One of the trade-offs with Venice’s full privacy mode is that nothing persists. No data moves between devices or browsers when you log in. Lumo does sync, but you’re trusting that it’s still zero-knowledge on their end.

I’ve actually been using Lumo recently for some things that are genuinely private, things I wouldn’t put near a public model. My logic is simple. I’ve been paying Proton for years to store sensitive documents privately. So why not use that same platform’s LLM to process those same documents? I’m not going to get into specifics here for obvious reasons, but it’s been useful.

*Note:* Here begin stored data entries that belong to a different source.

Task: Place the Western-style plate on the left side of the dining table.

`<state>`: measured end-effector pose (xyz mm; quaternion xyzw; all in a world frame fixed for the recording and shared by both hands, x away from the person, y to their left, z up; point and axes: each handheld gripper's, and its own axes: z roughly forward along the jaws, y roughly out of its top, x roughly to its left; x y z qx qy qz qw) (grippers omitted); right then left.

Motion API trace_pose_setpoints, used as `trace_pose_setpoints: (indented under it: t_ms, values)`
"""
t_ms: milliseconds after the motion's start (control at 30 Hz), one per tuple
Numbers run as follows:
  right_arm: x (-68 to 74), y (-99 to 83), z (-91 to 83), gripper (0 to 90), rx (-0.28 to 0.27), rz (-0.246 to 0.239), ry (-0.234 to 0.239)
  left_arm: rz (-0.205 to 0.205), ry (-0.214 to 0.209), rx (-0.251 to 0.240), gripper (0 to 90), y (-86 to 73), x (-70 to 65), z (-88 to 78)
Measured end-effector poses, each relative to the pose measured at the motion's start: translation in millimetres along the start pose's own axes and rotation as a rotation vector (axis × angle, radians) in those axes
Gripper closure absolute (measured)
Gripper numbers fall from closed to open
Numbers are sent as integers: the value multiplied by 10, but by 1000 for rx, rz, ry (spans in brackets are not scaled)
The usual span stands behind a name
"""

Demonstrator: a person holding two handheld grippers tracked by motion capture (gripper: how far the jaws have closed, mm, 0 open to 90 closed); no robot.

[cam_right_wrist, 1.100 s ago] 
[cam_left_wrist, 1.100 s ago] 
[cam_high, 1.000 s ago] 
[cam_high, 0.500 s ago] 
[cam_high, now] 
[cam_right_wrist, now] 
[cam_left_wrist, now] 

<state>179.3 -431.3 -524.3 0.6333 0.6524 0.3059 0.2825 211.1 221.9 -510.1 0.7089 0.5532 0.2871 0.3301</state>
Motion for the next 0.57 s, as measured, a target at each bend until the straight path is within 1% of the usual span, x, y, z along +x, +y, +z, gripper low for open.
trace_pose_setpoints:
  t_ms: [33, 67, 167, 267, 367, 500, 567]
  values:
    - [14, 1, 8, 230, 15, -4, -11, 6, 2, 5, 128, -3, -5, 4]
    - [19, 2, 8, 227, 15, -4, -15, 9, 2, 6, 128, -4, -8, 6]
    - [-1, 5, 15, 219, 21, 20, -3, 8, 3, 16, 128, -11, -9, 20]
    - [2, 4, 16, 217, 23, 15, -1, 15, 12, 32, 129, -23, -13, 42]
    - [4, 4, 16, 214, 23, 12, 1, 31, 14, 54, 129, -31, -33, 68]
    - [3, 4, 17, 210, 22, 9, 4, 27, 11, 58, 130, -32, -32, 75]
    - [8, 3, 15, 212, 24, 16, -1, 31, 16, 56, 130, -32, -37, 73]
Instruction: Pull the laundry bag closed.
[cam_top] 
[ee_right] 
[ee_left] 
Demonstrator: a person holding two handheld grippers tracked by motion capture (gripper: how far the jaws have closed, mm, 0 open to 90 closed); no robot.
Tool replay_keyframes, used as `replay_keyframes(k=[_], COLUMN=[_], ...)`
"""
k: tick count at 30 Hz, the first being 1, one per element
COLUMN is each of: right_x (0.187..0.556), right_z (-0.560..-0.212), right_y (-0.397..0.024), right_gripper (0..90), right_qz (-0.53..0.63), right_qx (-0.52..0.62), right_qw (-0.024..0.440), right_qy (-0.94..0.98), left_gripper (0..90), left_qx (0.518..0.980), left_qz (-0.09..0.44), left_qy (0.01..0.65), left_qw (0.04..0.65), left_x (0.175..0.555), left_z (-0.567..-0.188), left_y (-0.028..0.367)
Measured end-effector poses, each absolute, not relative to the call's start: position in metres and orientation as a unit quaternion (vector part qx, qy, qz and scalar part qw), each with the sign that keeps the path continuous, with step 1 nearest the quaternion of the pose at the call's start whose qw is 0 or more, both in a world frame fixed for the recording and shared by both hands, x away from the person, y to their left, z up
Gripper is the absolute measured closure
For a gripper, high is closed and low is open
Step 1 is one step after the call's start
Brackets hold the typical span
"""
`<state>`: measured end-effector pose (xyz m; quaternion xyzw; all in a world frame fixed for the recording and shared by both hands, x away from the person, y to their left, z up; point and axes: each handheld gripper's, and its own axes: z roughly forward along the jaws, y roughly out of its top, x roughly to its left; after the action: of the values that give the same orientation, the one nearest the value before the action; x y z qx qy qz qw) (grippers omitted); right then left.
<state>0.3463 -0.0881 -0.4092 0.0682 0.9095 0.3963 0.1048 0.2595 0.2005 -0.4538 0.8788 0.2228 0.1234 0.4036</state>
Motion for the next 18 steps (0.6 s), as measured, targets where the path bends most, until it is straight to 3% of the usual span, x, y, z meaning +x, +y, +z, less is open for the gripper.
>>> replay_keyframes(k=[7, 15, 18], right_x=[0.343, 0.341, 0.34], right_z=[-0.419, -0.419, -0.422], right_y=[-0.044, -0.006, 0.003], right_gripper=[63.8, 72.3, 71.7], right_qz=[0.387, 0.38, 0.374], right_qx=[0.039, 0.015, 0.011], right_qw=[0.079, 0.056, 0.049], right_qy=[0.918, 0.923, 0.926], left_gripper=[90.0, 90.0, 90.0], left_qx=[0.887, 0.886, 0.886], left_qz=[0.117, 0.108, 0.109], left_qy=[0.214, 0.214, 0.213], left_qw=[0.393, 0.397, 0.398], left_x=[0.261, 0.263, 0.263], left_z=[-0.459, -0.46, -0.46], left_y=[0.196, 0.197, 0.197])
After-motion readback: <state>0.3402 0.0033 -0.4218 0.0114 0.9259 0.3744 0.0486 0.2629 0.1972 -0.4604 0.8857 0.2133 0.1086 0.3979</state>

The broader point is that I don’t always trust the public models, and honestly you shouldn’t either. But over time I’ve become more relaxed about certain things. It’s a constant cost-benefit calculation. The privacy models are getting better, and even the public ones will sometimes tell you that for certain tasks you don’t need high-level reasoning anyway, so a privacy model is probably fine.

The hard part now is knowing which model to reach for. Which is a whole other post.

As with the first post in this series I used AI to generate my banner image. I am not saying it’s good. I am just saying what I did.